Processing complaints in the Archdiocese of DetroitHome > Canonical Reviews > Processing complaints in the Archdiocese of Detroit
With the hope of healing for those who have been abused by members of the clergy – and in response to questions from the faithful – the Department of Communications shares an open letter from the Honorable Michael J. Talbot, Chair of the Archdiocesan Review Board, on the processing of sexual abuse complaints in the Archdiocese of Detroit.
Dear Brothers and Sisters in Christ,
Recent reporting on the scourge of sexual abuse in the Catholic Church provides a timely catalyst to review the practices and policies in the Archdiocese of Detroit. Questions and answers, such as: What happens here? How are complaints of the sexual abuse of minors by clergy processed in the Detroit archdiocese? And by whom? As chairman of the Archdiocesan Review Board, which considers all such complaints and then advises Archbishop of Detroit Allen Vigneron, I would like to share with you how we have handled cases here for many years. I also will describe our outreach efforts to the victims of clergy sexual abuse and our extensive and ongoing efforts to promote safe environments.

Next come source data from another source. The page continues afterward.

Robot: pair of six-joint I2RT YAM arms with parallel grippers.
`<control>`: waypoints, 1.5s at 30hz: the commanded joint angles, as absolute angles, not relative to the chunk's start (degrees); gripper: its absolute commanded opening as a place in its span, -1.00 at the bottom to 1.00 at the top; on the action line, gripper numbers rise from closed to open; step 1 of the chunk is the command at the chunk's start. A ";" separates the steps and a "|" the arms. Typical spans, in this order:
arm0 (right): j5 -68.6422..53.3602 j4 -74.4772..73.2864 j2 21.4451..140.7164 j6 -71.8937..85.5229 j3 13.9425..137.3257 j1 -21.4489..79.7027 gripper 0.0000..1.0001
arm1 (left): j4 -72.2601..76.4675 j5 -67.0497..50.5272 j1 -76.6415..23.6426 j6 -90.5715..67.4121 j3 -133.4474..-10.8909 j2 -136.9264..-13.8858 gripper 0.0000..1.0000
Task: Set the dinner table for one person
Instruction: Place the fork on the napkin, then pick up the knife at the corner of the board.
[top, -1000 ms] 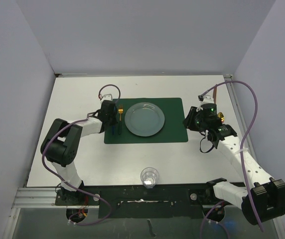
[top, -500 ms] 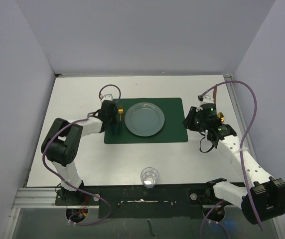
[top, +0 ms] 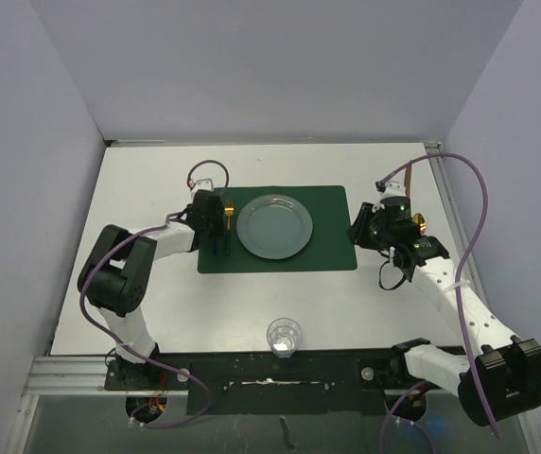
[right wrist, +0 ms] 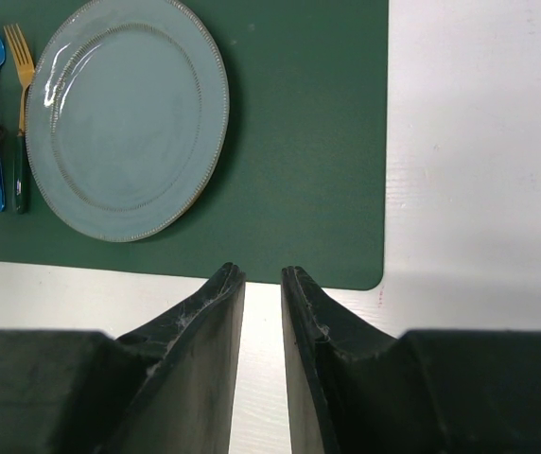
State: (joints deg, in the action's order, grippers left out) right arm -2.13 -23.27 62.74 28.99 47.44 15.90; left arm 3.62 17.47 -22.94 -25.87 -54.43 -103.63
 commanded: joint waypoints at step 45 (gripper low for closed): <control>23.47 -31.54 110.27 22.59 86.42 -7.23 -0.58 | 2.56 3.33 -23.82 -30.16 -47.19 -61.23 -0.25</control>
State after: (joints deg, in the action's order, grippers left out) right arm 25.87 -30.70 109.89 23.77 81.87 -5.43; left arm -2.11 4.25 -23.64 -30.68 -47.13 -60.29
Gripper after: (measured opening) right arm 0.211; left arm 0.377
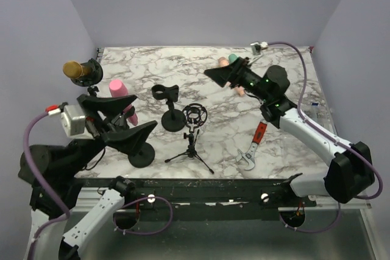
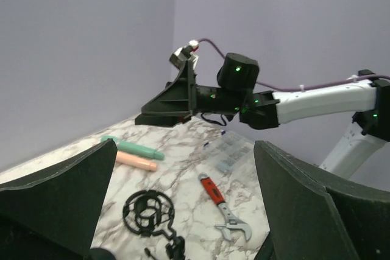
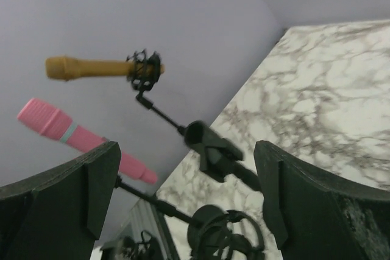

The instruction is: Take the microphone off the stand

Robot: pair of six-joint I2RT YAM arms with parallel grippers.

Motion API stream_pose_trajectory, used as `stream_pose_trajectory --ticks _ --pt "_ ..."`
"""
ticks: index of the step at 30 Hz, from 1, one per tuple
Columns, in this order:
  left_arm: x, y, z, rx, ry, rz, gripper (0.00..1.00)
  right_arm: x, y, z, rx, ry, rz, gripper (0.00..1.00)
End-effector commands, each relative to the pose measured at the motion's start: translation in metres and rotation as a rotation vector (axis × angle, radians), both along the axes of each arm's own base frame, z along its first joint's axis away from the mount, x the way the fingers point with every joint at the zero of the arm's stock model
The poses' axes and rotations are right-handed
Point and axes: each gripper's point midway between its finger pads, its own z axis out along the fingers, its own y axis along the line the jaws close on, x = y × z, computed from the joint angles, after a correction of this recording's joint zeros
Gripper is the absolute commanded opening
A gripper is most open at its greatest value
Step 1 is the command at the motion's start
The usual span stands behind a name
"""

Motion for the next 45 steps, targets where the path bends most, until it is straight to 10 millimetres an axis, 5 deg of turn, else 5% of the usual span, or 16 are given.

Prior to the June 2002 meeting of the U.S. Bishops in Dallas, when the Charter for the Protection of Children and Young People was adopted, the Detroit archdiocese reconstituted its Review Board. (An earlier version of the Review Board was established in 1988, when the archdiocese became one of the first dioceses to implement a policy on the sexual abuse of minors by clergy.) I accepted the role of chairman of the independent board formed in 2002, and continue in that same role today. My current fellow members include a retired prosecutor, a psychologist, a health care executive, a former superintendent of Catholic schools and an archdiocesan pastor.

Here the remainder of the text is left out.